I was blessed to be able to spend a season in a Burmese refugee camp on the Thai-Burma border. These precious people had run for their lives over the mountains between Burma and Thailand with only what they could carry, which often was a child or two. No comforts of life whatsoever. Eating only what could be found along the way. Some were able to grab a small bag of rice, but that was the exception. They were welcomed by the Thai government into camps that they had to build with the resources available from the surrounding jungle. Help was sent for the obtaining of water pumps. Food was still scarce. Joy was everywhere. Yes, I said JOY was everywhere. You never stepped into a more peaceful and purposeful environment than one of these refugee camps. Oh, bad things happened there, but I’m talking about a peace that passes understanding. Their lives had been reduced to essentials only and without the distractions of “normal life”, they were able to focus on the enduring things that really mattered: family, friends and faith. That is why, every morning, I was awakened to the most beautiful wake-up call ever: voices singing praises to God. I always recommend for people, when they have a desire and the ability, to take a trip to somewhere where you would be uncomfortable. To a different culture. To a poverty or disaster stricken area. You will soon learn what is essential and what is not. And you will be liberated.
Live in the Moment
Being cut off from those you love just binds them more tightly to your heart. Nothing like doing without to enhance appreciation!
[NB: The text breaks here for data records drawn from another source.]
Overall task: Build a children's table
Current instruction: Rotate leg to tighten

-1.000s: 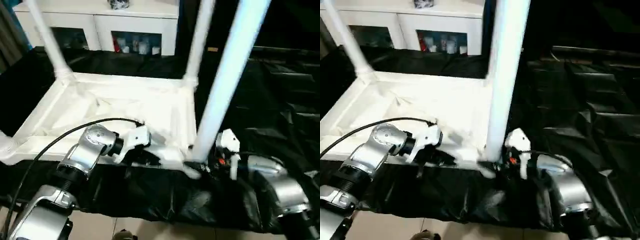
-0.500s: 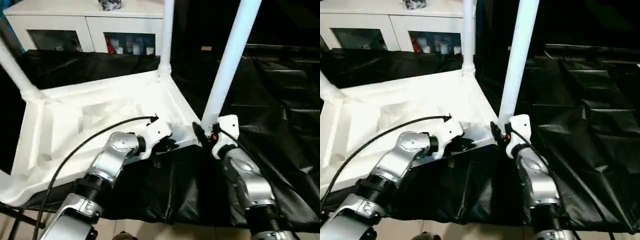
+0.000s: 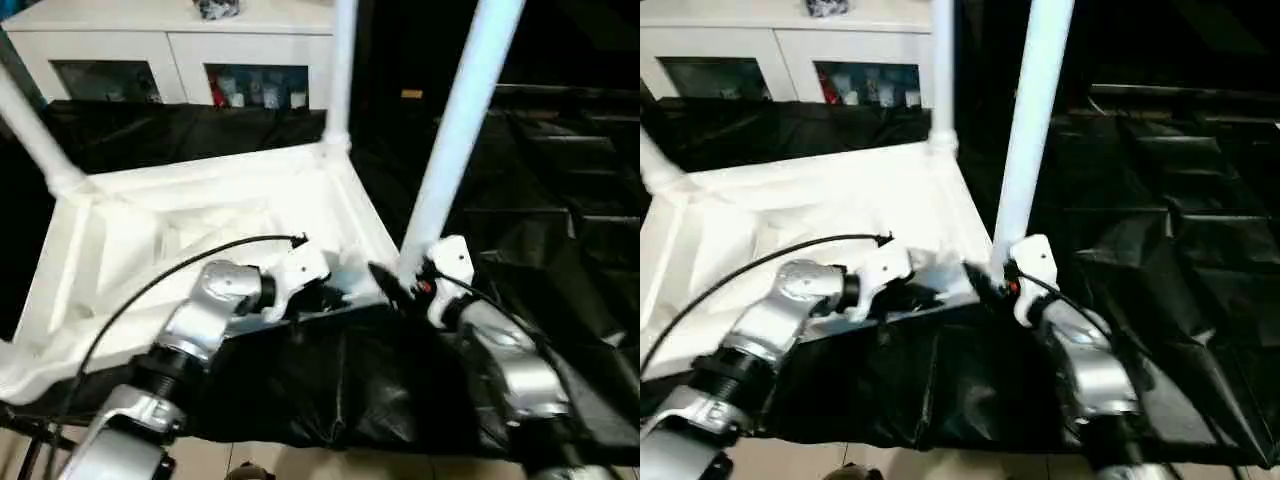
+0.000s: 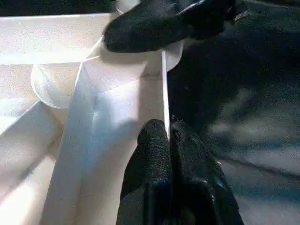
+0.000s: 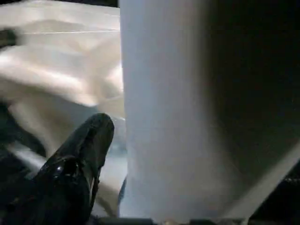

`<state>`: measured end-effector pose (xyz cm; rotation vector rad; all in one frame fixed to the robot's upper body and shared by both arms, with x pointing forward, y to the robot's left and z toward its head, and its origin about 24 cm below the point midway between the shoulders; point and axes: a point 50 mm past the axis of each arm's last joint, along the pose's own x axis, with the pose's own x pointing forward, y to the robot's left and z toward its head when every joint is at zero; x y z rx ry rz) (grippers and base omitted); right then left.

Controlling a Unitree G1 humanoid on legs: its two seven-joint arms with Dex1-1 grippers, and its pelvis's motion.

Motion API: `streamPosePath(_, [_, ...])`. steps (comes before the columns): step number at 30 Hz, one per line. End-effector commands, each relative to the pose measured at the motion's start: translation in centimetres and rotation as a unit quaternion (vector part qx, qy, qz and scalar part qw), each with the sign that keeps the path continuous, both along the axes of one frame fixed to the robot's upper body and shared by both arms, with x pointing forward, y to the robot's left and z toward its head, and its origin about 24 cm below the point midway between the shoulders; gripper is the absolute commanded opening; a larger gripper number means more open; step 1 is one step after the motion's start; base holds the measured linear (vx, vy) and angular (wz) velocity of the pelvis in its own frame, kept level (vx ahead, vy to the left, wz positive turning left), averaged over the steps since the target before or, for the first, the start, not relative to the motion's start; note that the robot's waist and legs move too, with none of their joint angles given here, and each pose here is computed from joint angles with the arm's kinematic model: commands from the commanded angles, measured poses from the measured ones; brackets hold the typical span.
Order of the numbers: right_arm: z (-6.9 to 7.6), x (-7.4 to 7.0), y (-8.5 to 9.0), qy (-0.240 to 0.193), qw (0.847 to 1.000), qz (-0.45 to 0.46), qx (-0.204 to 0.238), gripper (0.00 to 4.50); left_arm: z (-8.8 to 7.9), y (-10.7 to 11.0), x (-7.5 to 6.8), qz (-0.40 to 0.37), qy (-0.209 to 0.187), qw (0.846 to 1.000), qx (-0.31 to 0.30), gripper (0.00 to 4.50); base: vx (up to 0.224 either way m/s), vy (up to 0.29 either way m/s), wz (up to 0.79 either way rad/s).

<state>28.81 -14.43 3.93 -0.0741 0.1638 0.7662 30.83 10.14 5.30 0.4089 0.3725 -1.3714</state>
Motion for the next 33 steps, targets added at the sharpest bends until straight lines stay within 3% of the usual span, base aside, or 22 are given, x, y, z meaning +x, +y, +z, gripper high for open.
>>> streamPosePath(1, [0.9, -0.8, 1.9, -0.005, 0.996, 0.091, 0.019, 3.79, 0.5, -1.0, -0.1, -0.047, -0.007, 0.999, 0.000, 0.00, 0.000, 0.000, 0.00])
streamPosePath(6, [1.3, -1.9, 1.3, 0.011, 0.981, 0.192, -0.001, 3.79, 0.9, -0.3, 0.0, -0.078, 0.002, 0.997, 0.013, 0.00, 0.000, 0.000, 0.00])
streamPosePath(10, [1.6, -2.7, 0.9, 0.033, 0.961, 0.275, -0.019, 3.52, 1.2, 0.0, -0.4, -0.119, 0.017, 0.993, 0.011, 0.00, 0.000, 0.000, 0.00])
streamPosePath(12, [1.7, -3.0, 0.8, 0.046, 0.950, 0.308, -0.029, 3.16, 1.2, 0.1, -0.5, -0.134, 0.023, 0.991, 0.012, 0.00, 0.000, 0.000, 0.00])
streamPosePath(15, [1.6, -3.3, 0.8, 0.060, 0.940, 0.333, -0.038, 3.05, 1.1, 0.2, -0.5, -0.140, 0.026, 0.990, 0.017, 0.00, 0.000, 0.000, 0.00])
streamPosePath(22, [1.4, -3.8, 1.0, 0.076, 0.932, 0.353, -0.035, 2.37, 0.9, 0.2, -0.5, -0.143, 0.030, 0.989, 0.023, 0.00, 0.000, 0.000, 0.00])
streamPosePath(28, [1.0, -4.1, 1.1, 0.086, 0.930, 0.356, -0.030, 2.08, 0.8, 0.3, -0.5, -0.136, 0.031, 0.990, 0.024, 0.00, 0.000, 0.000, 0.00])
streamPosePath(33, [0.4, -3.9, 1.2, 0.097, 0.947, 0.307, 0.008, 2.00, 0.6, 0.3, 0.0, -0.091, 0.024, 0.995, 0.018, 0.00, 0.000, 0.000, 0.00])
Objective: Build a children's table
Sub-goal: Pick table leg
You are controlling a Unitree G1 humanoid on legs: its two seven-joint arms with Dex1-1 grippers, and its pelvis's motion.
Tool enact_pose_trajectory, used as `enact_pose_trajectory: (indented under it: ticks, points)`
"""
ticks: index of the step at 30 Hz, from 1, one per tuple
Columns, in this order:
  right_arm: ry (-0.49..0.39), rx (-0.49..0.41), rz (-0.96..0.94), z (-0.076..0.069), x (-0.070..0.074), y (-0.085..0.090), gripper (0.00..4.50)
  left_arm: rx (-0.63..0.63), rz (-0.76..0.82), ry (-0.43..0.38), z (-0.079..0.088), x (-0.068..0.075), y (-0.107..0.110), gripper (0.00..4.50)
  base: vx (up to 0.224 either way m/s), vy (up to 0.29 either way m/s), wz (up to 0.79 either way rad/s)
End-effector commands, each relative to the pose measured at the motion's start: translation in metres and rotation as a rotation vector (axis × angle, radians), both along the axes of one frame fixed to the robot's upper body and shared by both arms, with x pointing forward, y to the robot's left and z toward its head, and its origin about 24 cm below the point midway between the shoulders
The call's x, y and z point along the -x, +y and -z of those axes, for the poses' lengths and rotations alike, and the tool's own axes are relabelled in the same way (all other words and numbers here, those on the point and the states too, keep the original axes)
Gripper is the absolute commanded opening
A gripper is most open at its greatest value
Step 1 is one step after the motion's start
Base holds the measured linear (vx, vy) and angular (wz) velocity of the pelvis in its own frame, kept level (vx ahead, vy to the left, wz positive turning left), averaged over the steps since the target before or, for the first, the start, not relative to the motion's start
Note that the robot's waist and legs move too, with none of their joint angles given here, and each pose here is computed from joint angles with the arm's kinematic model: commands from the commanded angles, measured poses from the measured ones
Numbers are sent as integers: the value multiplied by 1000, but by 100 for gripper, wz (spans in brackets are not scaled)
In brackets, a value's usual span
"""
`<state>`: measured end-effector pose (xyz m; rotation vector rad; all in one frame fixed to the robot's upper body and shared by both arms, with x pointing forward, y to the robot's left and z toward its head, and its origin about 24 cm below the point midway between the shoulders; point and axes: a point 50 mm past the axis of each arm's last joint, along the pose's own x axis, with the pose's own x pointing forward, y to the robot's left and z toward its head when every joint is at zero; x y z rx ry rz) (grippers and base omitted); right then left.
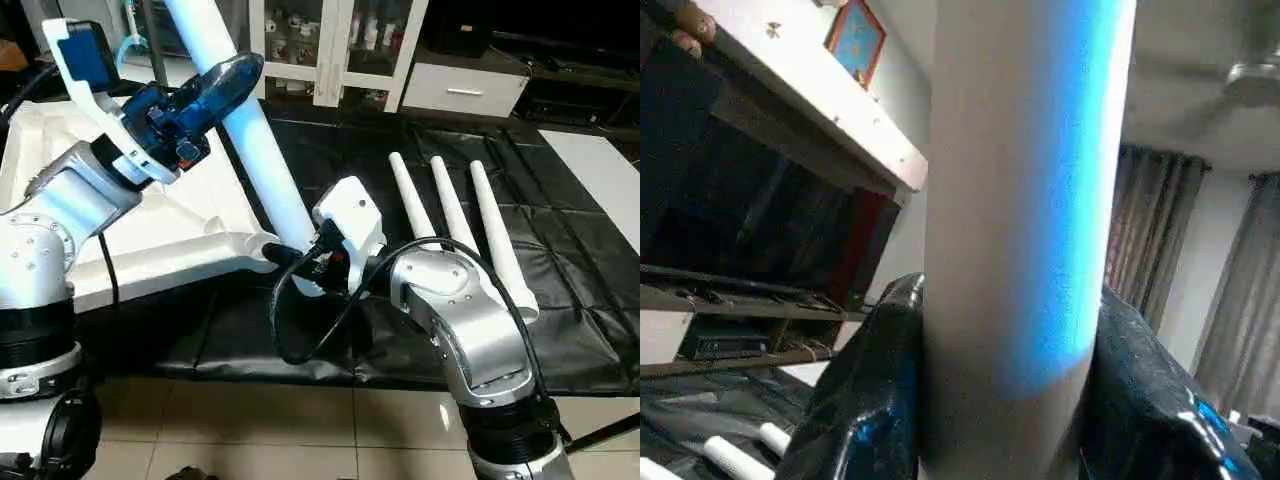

“Absence makes the heart grow fonder” is really true. I was recently challenged by a quip on Facebook which said, “Don’t be a person who only appreciates what you have after it is gone.” Oh, to be able to look around us and see the value of the treasures we are surrounded by is such a gift! And honestly, these days, I just don’t like to be anywhere by myself. I want to be where my loved ones are, doing as much life as possible with them and sharing joys as well as challenges and making memories. I wouldn’t recommend leaving home for a long trip to test this theory, but if you are someone who has to take business trips or be away from home for other reasons, may I challenge you to count the blessings you are leaving behind and stir up a hunger and passion to return to these gifts with more fervency than ever to seize the day with them? These gifts are our touchstones in an ever-changing world, the pull of ‘north’ on our heart’s compass.
Being confronted with ever changing challenges makes one eager to learn the lessons to be gleaned from each situation so you can move on.
For every season there is a purpose or, to rhyme, a reason. When I look back over my life at the hard challenges I have been brought through, I can see where my character was challenged, stretched and grown. I can see changes wrought in how I look at or think about things. I can see a growth in my ability to quickly forgive and move on or extend grace to someone who is immature or irritating, realizing they are a work in progress. Those Marine Corps cadets would be moved on to a new challenge when their sergeants saw that they had acquired the necessary skills, attitudes, or intuitions needed for survival. But the ultimate goal of the training goes beyond survival to thriving: accomplishing objectives in the midst of a survival situation. Look around at the challenges and trials you are currently in. How can you be growing? What needs to be changed in your outlook or attitude? What skills do you need to add to your skill set? For me, I always ask God about these things and get my answers from Him. It is an awesome and wonder-filled moment to look back after a huge trial and realize that you are not the same person you were before that trial. You are now more equipped for the next challenge that will surely be around the bend. You haven’t just survived, but you’ve taken ground! Mission accomplished!